Overview
Any test activity involves three main components, i.e., environment (where the tests take place), protocol (defining what activities are executed and how), and evaluation metrics (used to assess the results of the tests). This service concerns the second element, i.e., the design of the testing procedure for digital systems such as (for instance) AI models or computer vision software. The digital environment and the evaluation metrics can be designed—if required—via services S00176 and S00178. In the context of testing customers’ solutions within digital environments, this service is targeted at designing a suitable protocol for digital testing based on the use cases specified by the customer. The components of the testing protocol can include: - Selecting the datasets to be used for testing - Selecting reference AI models to be used for testing (if needed) - Choosing data formats and metadata standards. - Defining data pre-processing and preparation steps - Defining values and ranges of test parameters- Defining the different phases of the protocol- Outlining the operations to be executed in each phase- Thoroughly describing the protocol specifics to ensure reproducibility Datasets to be used for testing can be provided by AgrifoodTEF and/or by the customer; if nothing suitable is available, other AgrifoodTEF services can be leveraged to collect and/or generate tailored data.
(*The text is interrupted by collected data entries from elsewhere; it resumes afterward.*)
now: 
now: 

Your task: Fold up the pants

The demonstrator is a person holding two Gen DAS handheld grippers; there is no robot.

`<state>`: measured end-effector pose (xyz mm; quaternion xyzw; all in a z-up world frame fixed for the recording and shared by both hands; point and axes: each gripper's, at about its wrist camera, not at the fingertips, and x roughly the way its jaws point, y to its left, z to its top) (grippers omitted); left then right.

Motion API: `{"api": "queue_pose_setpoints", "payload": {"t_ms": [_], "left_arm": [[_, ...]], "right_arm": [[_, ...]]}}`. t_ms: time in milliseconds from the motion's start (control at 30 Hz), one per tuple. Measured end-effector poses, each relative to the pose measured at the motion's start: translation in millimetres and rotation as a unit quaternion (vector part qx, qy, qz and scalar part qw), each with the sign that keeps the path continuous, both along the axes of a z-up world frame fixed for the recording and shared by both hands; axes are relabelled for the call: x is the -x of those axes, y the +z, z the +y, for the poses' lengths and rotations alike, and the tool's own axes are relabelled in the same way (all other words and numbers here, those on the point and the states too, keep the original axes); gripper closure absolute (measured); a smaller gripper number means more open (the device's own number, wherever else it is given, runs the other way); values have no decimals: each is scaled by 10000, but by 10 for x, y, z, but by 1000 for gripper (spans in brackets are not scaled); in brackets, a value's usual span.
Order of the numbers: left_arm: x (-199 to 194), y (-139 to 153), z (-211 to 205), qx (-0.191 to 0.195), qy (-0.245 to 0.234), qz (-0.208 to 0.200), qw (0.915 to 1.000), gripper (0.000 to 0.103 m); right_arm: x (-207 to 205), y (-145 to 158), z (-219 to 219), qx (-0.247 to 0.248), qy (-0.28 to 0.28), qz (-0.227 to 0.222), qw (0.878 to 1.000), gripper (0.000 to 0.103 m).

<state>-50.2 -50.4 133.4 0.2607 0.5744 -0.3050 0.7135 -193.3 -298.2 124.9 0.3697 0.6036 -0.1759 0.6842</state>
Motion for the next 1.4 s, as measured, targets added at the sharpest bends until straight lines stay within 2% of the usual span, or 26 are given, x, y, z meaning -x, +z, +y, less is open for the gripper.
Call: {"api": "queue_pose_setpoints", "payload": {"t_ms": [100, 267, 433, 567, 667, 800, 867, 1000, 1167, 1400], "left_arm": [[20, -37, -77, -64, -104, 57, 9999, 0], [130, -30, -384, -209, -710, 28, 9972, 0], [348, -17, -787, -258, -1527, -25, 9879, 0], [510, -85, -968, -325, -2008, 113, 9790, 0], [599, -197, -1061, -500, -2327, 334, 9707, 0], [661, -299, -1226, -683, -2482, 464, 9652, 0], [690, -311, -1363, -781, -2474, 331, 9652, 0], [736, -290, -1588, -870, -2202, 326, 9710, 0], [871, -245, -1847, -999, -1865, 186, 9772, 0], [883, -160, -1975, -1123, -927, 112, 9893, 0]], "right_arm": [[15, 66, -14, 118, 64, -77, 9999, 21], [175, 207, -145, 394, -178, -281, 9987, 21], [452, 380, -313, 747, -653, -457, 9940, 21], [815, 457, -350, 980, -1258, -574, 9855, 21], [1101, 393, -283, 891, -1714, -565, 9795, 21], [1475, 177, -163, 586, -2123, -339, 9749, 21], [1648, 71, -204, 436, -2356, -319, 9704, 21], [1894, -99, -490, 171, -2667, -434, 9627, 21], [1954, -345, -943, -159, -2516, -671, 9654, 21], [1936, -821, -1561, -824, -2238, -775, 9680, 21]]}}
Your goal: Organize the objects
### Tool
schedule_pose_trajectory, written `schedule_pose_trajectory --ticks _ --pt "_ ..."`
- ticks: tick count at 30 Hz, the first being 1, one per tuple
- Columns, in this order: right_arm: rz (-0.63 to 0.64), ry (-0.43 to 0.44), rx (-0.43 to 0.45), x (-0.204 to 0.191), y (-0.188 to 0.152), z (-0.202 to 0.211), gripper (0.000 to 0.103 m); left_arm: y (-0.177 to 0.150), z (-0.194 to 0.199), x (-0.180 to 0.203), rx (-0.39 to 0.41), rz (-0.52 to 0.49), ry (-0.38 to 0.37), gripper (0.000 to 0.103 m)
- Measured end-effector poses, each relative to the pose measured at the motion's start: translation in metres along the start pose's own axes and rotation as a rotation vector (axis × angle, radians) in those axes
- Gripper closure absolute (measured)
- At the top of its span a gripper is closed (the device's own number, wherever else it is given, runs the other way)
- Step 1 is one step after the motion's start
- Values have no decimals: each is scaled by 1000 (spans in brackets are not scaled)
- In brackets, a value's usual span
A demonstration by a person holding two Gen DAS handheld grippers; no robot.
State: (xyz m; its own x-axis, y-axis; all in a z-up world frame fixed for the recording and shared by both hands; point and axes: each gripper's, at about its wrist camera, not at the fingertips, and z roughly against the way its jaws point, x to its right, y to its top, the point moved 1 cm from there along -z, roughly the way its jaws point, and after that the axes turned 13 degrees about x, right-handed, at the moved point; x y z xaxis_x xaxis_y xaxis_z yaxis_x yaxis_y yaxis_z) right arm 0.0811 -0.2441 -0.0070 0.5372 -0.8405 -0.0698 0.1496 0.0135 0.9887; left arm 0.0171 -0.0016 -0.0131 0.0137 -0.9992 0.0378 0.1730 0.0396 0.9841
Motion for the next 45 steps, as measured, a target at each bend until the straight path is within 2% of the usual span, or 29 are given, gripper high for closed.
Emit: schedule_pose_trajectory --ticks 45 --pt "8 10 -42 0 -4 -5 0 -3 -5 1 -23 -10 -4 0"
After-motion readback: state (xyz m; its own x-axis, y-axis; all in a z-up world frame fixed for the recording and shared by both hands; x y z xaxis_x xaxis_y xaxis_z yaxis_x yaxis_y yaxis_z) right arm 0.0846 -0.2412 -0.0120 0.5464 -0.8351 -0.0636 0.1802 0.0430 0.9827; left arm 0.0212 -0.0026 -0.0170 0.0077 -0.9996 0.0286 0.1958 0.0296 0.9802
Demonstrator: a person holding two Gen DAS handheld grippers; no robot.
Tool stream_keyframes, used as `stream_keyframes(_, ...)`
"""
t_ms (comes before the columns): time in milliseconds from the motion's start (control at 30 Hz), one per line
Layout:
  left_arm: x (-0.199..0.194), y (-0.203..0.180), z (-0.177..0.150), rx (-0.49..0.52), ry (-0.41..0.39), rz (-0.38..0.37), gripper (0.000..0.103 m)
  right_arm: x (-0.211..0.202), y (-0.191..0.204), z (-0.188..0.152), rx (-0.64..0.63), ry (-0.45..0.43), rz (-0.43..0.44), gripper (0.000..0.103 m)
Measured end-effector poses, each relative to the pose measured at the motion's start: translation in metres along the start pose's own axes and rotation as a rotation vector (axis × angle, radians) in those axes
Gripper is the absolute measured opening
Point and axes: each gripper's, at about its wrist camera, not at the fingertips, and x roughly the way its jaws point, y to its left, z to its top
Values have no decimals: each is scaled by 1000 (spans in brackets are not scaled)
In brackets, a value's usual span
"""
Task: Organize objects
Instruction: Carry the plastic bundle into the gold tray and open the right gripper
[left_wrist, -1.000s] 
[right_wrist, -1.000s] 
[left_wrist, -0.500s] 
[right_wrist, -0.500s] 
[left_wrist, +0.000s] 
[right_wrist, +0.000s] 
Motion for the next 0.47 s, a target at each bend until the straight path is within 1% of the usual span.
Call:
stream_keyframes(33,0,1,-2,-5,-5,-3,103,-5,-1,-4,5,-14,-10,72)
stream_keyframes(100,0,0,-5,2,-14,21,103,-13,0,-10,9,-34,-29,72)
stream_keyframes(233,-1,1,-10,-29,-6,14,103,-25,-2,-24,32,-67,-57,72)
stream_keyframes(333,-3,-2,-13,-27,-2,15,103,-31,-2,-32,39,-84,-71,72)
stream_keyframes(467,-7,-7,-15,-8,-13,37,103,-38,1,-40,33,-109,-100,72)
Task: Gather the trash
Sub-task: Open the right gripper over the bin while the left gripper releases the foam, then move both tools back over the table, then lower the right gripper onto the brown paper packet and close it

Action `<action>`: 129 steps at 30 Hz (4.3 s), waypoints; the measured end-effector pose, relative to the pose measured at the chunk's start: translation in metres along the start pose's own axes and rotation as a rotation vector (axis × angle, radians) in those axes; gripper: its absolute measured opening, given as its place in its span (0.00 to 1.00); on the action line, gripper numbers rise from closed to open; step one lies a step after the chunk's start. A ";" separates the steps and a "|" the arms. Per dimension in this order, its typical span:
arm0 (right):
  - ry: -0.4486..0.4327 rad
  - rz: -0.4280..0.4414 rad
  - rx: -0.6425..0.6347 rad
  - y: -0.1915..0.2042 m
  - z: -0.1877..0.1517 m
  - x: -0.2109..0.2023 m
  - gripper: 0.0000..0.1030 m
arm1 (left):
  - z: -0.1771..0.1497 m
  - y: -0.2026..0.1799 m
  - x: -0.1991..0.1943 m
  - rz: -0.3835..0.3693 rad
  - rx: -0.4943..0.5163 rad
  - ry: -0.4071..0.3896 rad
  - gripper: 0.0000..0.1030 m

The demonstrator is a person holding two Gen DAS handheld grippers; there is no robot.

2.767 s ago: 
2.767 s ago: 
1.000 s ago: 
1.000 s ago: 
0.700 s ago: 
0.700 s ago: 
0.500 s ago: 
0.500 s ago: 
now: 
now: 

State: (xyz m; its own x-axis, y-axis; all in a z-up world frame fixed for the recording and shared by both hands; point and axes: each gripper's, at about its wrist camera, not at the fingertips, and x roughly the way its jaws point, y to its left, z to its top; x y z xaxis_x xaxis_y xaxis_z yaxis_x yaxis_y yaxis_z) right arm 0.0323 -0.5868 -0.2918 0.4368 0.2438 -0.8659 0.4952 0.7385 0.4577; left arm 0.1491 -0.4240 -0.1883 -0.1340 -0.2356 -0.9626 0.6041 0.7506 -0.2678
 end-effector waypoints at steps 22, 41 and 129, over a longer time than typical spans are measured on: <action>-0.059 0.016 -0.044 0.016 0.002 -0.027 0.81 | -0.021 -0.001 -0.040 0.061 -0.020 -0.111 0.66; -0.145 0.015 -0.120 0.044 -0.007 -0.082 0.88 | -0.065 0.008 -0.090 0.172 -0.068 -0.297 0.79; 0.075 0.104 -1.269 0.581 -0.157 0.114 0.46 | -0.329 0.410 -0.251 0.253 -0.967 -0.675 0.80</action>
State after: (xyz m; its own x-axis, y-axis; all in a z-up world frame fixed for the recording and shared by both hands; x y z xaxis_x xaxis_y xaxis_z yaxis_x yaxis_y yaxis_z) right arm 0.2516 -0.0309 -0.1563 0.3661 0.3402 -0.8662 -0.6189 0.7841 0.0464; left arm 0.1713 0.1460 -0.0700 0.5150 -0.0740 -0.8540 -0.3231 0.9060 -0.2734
The technical team executing this service comprises expert engineers but can also involve agronomists when this is necessary to ensure the relevance of the tests for the use case, e.g., to determine the distribution of test repetitions across the variation ranges.
More about the service
This service supports the customer in defining the optimal experimental protocol to validate the system with data relevant for the customer’s use case, to enable quantitative performance evaluation, and to demonstrate its performance to potential users. At the end of the service, customers are provided with a fully documented digital testing protocol, which they can immediately use to set up their own experimental activity.If required, AgrifoodTEF can support the customer in designing also the computational environment needed for testing and the evaluation metrics (via services S00176 and S00178), in the setup of the experimental activities (via services S00180 and S00181), and in the execution of the tests (service S00182) and associated data collection (service S00183).
Finally, AgrifoodTEF can also support the customer in performance evaluation (service S00184), thus offering the full set of activities composing a digital testing pipeline.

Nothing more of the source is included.